Python Pandas, write DataFrame to fixed-width file (to_fwf?)

Question

I see that Pandas has read_fwf, but does it have something like DataFrame.to_fwf? I'm looking for support for field width, numerical precision, and string justification. It seems that DataFrame.to_csv doesn't do this. numpy.savetxt does, but I wouldn't want to do:

numpy.savetxt('myfile.txt', mydataframe.to_records(), fmt='some format')

That just seems wrong. Your ideas are much appreciated.

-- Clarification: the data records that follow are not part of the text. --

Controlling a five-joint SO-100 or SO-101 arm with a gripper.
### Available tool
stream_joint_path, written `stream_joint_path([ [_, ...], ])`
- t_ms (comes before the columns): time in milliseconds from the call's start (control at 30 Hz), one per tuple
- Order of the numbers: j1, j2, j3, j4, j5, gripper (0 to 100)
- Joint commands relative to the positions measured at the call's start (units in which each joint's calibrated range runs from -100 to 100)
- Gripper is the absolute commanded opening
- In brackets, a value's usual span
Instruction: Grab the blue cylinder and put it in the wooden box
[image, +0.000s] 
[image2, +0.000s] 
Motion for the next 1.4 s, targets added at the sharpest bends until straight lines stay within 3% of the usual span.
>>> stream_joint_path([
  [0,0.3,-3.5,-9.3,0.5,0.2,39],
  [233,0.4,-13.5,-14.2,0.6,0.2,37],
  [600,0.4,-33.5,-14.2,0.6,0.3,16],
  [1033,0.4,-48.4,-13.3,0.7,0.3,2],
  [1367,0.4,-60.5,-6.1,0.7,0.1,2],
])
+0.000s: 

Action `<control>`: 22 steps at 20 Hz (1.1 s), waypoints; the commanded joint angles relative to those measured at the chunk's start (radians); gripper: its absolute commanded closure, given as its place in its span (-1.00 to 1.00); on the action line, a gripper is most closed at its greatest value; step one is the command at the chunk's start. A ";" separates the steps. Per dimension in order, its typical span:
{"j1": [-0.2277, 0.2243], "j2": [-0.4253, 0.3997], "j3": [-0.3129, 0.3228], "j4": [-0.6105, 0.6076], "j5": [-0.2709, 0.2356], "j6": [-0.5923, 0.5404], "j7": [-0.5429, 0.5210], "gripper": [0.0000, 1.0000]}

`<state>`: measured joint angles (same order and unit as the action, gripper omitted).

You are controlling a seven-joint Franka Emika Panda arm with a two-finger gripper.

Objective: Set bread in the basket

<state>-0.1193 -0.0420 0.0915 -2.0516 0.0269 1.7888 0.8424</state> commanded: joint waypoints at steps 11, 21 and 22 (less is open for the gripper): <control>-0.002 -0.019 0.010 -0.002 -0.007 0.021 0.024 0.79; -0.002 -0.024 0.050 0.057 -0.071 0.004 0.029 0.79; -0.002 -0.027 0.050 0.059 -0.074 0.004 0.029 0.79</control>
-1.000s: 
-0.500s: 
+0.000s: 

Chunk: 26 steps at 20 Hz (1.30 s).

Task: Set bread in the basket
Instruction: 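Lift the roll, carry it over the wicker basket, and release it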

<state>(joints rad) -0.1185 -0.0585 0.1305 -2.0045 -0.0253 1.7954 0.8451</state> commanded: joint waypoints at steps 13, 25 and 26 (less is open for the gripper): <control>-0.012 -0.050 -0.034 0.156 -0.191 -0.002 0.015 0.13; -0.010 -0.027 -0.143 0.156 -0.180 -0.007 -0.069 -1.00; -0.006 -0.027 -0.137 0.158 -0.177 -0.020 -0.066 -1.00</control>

take a look at the to_string method so see if you can do what you want. — zach
– zach, Commented May 13, 2013 at 1:02
This looks close. It seems that I'd have to give a formatter function for each column if any two float or string columns had different formats. It would do the trick, it just looks a little unwieldy. I'd hoped I was missing something. Thanks! — jkmacc
– jkmacc, Commented May 13, 2013 at 18:35
pandas df.to_csv has a sep =" " parameter that changes the comma to anything else in this case a space or empty string. That in conjunction with the formatter of the method should do it. — Joop
– Joop, Commented Jun 14, 2013 at 10:52
@Joop Actually with the df.to_csv() method using empty string as delimiter gives the error TypeError: delimiter must be set. — pbreach
– pbreach, Commented Jan 16, 2015 at 21:48
true.. passing empty string to method would create a mess do ignore my reference to empty string. maybe trying pandas "to_string" method would help. if has formatters parameter that is pretty good — Joop
– Joop, Commented Feb 2, 2015 at 11:00

Matt Kramer · Accepted Answer · 2016-03-13 19:29:45Z

28

Until someone implements this in pandas, you can use the tabulate package:

import pandas as pd
from tabulate import tabulate

def to_fwf(df, fname):
    content = tabulate(df.values.tolist(), list(df.columns), tablefmt="plain")
    open(fname, "w").write(content)

pd.DataFrame.to_fwf = to_fwf

answered Mar 13, 2016 at 19:29

Matt Kramer

7549 silver badges9 bronze badges

Sign up to request clarification or add additional context in comments.

Comments

Brian Burns · Accepted Answer · 2017-10-03 13:14:53Z

10

For custom format for each column you can set format for whole line. fmt param provides formatting for each line

with open('output.dat') as ofile:
     fmt = '%.0f %02.0f %4.1f %3.0f %4.0f %4.1f %4.0f %4.1f %4.0f'
     np.savetxt(ofile, df.values, fmt=fmt)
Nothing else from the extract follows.